Review more of Medicare’s medical record documentation requirements at  www.cms.gov/Outreach-and-Education/Medicare-Learning-Network-MLN/MLNProducts/Downloads/CERTMedRecDoc-FactSheet-ICN909160.pdf.

CMS Targets 3 Areas to Reduce Improper Payments

There are problem zones that add substantially to the improper payment rate annually, according to the Centers for Medicare & Medicaid Services (CMS). By nipping those issues in the bud with “corrective actions,” Medicare cut down improper payments by billions, suggests the agency in a release.

1. Home health: For example, CMS credits the Targeted Probe & Educate (TPE) program as being a major factor in reducing home health improper payments by $5.32 billion between 2016 and 2019.

2. Part B services: “Clarification and simplification of documentation requirements for billing Medicare under our Patients Over Paperwork initiative” helped cut Part B services like office visits and lab work by $1.82 billion last year, CMS says.

3. DMEPOS: Though the agency doesn’t go into detail, it implies that various “corrective actions” in the DMEPOS space contributed to the $1.29 billion decrease between 2016 and 2019, a release notes.

Tip: Keep in mind that just because documentation supports the level of service billed, the coder or biller must be sure that it’s medically necessary to report that level of service, says Gina Vanderwall, OCS, CPC, CPPM, financial counselor with Finger Lakes Ophthalmology of Canandaigua, New York. “One can have excellent documentation that supports a higher level of service, but medical necessity must be taken into consideration as well.
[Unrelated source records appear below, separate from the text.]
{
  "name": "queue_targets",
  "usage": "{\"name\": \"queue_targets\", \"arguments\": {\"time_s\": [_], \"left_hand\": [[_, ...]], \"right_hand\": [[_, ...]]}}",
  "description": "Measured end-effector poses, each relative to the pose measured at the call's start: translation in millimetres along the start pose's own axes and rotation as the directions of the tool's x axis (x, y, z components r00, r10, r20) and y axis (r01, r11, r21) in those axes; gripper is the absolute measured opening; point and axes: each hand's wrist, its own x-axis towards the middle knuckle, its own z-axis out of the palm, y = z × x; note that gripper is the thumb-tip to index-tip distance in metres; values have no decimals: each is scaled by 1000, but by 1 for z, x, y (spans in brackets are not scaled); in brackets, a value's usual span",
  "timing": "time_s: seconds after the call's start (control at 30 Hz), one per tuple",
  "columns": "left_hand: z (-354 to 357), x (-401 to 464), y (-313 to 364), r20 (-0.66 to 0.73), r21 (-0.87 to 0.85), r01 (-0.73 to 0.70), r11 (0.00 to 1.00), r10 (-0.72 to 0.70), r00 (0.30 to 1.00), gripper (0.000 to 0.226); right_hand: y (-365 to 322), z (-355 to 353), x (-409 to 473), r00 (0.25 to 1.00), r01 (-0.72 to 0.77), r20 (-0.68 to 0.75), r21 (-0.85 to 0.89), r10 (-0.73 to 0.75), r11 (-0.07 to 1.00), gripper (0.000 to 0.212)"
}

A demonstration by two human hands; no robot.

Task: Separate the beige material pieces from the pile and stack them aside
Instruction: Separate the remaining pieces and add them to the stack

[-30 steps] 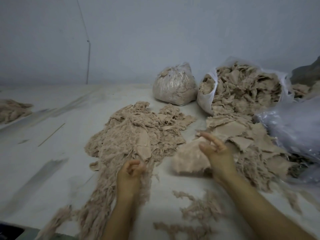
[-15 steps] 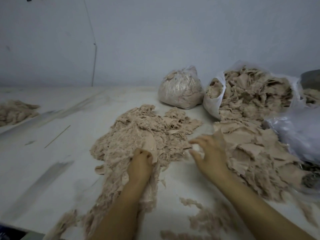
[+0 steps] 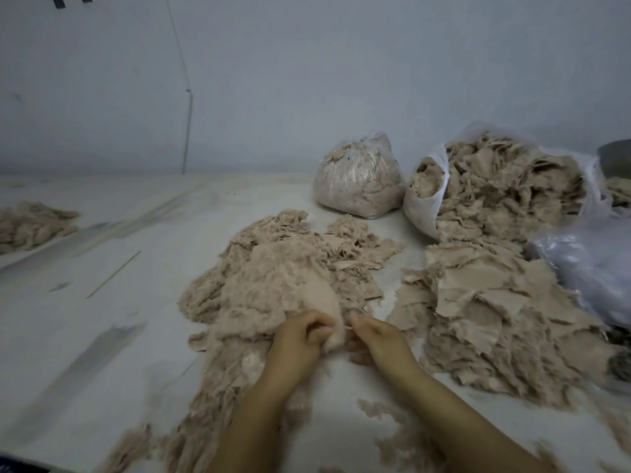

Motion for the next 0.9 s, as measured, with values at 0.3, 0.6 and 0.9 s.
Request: {"name": "queue_targets", "arguments": {"time_s": [0.3, 0.6, 0.9], "left_hand": [[6, -27, 0, 66, -99, -100, 990, 107, 992, 29], [-12, 20, -19, -266, 322, 86, 943, 3, 964, 32], [36, 14, -25, 446, 343, -239, 909, 66, 892, 45]], "right_hand": [[-1, 2, -7, 999, 44, -17, 159, -42, 986, 27], [21, -43, -18, 999, -37, -25, 58, 38, 998, 23], [23, -19, -21, 959, 154, -207, -201, -196, 967, 31]]}}
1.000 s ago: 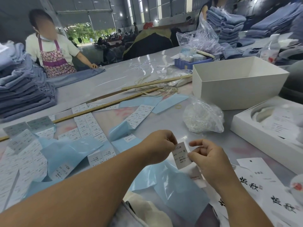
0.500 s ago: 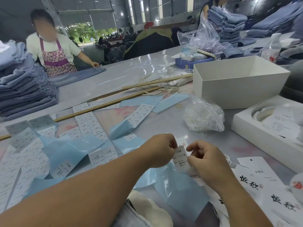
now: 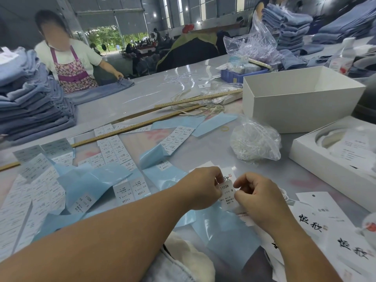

You can’t always bill the higher level of service simply because your documentation has all the bullet points checked,” she adds.

California and Texas Bump Up the Overall Improper Payment Rate

Among the unadjusted impact stats for Medicare Parts’ A and B with home health and hospice included, Texas ranked first at a 9.7 percent error rate while California was second at 9.1 percent. Florida rounded out the top three at 6.8 percent, and Ohio and New York tied for fourth at a 4.6 percent error rate overall.

Resource: Review the CERT report at  www.cms.gov/files/document/2019-medicare-fee-service-supplemental-improper-payment-data.pdf.